> PROBLEM DETAILS
Copy each line of the entries that contains the word "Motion".

[Dataset items]
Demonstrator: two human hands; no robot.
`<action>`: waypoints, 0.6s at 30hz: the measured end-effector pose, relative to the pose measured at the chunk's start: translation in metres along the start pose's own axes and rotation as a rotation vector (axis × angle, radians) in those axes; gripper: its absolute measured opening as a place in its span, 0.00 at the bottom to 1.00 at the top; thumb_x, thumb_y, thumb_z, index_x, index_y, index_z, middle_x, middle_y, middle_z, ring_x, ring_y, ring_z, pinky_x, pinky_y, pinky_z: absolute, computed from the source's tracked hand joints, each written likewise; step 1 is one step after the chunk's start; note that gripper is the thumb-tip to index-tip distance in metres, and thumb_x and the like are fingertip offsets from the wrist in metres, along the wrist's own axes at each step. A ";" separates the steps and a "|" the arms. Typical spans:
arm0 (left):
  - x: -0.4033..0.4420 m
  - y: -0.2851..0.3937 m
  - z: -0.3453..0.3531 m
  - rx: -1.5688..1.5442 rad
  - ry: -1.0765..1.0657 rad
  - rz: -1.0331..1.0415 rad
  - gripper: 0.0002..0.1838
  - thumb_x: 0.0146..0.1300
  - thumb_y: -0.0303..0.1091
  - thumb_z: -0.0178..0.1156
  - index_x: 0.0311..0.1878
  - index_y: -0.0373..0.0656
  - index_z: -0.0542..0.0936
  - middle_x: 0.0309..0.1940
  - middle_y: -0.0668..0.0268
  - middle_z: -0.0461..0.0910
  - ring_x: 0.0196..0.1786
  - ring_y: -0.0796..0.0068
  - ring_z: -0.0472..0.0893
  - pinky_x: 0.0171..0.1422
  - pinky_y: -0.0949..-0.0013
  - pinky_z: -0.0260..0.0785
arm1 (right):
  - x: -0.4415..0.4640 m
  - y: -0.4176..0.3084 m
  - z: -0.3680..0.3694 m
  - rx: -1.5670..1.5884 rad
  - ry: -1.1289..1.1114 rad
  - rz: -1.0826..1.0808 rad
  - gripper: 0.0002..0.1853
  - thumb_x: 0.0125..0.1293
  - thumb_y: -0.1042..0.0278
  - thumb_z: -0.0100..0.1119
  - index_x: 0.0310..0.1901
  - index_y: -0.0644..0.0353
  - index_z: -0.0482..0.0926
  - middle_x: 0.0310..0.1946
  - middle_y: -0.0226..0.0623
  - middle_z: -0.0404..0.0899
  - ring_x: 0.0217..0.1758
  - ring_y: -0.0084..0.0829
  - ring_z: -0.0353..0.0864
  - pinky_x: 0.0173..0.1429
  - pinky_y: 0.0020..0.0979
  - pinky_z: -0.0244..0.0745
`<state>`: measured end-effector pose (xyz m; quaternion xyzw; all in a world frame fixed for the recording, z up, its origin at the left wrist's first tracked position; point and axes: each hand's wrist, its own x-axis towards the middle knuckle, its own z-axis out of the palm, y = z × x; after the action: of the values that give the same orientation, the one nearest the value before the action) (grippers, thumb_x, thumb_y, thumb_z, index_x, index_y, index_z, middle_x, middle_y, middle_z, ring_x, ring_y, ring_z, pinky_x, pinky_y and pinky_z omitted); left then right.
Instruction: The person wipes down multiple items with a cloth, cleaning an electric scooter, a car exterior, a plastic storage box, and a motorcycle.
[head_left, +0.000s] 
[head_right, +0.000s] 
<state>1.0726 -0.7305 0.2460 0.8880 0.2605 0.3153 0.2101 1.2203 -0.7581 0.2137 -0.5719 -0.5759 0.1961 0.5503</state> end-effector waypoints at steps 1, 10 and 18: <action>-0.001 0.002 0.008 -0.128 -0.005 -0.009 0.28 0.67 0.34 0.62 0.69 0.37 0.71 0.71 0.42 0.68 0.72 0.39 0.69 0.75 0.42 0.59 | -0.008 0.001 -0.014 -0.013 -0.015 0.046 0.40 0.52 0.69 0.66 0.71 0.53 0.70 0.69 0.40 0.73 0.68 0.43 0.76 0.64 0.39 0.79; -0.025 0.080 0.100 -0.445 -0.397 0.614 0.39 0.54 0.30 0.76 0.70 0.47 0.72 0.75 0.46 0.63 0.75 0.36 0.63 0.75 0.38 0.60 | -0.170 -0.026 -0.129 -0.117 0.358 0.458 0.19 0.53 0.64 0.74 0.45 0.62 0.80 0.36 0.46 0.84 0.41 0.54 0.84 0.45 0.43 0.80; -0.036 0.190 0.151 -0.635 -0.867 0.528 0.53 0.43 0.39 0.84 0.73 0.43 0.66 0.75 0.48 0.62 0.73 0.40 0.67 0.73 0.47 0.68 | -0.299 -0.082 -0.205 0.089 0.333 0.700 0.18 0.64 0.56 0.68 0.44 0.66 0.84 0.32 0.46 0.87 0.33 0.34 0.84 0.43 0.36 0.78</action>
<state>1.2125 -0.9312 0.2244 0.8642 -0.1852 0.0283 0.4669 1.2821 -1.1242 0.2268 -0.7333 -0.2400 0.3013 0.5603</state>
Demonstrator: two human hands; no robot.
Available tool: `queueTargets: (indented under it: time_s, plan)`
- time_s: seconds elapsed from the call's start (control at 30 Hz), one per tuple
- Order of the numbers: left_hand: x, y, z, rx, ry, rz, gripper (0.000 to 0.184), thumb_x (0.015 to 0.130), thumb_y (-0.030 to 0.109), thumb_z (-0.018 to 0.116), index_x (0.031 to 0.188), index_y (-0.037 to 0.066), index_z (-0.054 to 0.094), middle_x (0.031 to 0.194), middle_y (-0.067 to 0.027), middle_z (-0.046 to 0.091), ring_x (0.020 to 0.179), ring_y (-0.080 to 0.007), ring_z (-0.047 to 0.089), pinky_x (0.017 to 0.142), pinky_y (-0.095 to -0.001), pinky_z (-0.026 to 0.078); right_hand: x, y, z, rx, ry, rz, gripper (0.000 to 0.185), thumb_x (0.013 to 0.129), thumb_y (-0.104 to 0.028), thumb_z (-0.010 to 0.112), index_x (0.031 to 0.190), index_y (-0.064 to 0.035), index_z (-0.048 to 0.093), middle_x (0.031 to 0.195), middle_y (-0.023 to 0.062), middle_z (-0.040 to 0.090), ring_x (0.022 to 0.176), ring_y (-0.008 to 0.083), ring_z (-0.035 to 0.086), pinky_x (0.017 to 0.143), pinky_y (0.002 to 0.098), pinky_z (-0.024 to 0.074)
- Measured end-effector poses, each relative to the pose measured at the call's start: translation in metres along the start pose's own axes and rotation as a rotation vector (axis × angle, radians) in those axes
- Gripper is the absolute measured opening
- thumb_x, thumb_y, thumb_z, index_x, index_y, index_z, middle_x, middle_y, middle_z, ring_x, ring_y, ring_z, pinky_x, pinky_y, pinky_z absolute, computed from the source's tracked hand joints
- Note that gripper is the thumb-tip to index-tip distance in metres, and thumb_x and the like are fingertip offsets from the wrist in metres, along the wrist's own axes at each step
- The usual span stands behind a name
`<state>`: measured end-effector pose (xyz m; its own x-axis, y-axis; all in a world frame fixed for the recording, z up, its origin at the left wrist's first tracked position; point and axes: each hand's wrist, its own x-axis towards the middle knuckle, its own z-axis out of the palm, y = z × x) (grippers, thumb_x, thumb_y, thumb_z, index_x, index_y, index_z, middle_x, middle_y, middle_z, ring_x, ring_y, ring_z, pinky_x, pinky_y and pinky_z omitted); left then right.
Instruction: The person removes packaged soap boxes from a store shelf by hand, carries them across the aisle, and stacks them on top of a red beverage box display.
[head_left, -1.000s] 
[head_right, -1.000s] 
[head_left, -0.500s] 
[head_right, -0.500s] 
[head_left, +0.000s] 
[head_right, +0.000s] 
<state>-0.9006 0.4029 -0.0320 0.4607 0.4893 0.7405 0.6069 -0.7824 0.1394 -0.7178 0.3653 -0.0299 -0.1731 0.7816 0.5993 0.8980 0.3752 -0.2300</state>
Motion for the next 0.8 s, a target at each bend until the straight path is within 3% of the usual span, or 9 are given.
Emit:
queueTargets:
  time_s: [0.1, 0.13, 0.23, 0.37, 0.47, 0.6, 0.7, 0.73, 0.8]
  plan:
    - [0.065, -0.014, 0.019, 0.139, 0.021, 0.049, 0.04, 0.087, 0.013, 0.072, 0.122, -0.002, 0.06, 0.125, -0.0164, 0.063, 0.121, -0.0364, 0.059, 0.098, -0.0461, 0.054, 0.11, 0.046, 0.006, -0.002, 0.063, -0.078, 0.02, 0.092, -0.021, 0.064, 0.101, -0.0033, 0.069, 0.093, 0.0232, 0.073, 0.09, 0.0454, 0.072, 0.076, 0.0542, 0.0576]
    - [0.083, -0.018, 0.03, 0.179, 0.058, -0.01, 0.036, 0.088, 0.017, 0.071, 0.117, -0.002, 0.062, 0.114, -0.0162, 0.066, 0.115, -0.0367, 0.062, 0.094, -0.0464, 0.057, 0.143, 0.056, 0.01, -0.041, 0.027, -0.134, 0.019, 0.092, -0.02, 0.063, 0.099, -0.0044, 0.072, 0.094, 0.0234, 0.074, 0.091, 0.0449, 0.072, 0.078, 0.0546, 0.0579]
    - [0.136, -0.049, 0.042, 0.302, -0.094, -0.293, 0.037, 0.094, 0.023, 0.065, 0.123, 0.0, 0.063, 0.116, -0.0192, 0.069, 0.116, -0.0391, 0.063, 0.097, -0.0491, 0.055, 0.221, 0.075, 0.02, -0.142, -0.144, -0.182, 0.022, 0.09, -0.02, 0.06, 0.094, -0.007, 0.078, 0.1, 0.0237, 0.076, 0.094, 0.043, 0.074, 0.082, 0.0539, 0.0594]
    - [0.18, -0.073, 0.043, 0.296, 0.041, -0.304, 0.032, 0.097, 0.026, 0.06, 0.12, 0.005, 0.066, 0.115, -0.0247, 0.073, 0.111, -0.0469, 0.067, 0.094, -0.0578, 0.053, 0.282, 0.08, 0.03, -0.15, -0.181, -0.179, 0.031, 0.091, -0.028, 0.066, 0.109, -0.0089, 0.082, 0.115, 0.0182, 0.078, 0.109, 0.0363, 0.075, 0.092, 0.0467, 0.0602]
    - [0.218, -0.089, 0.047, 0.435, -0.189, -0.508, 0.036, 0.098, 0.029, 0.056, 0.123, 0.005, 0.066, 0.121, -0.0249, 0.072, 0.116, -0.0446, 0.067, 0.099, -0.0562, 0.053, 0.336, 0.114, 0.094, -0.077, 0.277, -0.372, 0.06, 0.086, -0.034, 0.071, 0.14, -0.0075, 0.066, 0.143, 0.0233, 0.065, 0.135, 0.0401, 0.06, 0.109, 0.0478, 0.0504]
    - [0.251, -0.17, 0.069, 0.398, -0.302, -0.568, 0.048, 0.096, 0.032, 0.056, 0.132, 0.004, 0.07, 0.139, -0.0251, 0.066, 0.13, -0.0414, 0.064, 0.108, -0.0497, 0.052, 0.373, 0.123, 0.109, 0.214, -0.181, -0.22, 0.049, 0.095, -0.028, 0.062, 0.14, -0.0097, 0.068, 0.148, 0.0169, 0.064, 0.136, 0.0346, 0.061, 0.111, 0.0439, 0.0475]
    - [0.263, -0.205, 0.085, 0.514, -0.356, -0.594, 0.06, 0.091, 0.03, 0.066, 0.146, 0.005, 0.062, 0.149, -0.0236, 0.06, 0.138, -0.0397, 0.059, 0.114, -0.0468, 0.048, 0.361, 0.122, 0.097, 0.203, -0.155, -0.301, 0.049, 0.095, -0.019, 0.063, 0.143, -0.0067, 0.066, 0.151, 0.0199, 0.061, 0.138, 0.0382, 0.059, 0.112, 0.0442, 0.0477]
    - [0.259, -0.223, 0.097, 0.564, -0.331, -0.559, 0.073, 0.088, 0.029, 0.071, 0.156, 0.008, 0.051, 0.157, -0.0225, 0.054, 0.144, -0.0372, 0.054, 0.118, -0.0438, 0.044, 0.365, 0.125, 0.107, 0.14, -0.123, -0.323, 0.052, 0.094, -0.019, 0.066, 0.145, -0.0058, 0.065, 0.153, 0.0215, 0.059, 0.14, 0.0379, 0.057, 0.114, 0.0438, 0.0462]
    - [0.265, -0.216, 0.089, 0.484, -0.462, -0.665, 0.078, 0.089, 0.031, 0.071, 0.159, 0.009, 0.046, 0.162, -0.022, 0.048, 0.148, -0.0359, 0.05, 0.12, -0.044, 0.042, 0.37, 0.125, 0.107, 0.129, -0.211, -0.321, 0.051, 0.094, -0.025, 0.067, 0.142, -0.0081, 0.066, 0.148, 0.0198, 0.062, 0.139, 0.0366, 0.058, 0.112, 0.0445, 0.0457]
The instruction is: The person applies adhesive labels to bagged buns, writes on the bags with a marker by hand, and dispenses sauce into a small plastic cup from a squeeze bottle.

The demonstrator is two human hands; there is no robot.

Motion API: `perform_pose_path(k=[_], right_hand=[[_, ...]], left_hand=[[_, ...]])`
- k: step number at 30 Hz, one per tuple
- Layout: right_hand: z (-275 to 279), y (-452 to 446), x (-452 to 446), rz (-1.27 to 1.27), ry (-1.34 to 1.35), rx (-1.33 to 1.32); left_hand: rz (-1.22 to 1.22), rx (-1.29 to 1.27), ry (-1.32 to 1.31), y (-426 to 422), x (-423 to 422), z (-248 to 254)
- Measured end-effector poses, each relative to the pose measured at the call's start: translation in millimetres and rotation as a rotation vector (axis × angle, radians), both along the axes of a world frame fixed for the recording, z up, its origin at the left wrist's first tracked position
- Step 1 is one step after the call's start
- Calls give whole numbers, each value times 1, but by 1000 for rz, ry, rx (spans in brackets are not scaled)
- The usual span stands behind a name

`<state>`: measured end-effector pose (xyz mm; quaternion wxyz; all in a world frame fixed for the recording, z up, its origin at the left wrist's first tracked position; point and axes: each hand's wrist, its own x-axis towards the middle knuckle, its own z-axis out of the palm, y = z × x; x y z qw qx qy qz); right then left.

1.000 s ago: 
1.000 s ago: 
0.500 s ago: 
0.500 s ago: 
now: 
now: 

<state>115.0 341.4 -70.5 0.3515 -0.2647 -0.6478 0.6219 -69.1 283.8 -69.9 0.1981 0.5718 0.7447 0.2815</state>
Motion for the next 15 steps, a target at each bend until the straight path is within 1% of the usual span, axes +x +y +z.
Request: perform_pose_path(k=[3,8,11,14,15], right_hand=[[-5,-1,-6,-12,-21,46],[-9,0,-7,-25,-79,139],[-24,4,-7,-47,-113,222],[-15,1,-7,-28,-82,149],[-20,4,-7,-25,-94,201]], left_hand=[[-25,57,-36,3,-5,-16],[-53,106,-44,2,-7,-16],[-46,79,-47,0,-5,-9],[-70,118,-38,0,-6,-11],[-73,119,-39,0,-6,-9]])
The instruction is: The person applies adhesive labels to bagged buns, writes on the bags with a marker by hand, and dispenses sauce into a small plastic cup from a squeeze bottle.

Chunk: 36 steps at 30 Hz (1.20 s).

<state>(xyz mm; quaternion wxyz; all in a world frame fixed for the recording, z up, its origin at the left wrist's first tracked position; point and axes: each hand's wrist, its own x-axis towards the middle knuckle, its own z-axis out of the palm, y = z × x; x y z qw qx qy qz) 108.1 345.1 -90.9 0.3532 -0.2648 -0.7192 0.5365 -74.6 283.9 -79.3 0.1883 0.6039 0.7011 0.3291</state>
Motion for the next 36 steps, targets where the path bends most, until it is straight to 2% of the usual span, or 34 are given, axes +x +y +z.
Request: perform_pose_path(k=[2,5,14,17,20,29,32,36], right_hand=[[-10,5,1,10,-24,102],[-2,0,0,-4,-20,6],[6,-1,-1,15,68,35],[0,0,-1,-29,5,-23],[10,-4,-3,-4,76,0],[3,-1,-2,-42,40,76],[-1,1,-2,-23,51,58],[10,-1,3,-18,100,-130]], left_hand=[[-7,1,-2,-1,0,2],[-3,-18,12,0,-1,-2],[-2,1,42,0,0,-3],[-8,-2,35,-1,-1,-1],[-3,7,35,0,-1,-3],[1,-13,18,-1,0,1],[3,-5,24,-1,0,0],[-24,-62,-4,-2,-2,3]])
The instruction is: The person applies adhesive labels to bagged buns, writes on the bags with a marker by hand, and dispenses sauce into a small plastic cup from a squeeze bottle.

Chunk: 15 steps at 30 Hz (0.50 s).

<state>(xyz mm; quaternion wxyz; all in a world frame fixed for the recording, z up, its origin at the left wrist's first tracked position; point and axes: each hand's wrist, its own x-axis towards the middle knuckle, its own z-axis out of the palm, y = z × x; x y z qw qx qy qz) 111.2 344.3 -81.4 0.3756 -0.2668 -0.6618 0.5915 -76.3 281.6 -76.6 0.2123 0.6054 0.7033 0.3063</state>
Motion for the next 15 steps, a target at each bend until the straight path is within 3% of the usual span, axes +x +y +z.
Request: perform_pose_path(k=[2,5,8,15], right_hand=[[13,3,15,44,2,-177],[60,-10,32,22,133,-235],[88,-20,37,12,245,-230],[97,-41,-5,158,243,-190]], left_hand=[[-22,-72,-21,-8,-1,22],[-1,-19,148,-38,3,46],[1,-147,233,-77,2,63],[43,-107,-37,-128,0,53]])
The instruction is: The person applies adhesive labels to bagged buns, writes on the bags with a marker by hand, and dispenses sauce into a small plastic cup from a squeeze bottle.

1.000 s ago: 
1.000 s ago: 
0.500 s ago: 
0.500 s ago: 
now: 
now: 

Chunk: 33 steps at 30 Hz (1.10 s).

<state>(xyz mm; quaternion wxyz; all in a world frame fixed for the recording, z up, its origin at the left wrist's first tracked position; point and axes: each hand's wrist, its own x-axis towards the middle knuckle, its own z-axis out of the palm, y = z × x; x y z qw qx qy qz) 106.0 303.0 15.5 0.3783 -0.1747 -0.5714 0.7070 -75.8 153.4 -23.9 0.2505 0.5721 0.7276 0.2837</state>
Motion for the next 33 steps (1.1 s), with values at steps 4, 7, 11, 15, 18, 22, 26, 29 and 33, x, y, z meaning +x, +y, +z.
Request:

> EXERCISE SOLUTION
Motion for the next 0.8 s, a target at each bend until the straight path is within 3% of the usual span, or 9 are given.
Motion API: `perform_pose_path(k=[_], right_hand=[[_, ...]], left_hand=[[_, ...]])`
Motion for the next 15 steps, a target at each bend until the straight path is within 1% of the usual span, axes +x +y +z.
Motion for the next 36 steps, targets where the path bends most, until it is straight to 2% of the usual span, or 34 are given, axes +x +y +z.
Motion for the next 15 steps, a target at each bend until the straight path is within 3% of the usual span, axes +x +y +z.
Motion for the next 33 steps (1.1 s), with values at steps 4, 7, 11, 15, 18, 22, 26, 29 and 33, x, y, z meaning +x, +y, +z.

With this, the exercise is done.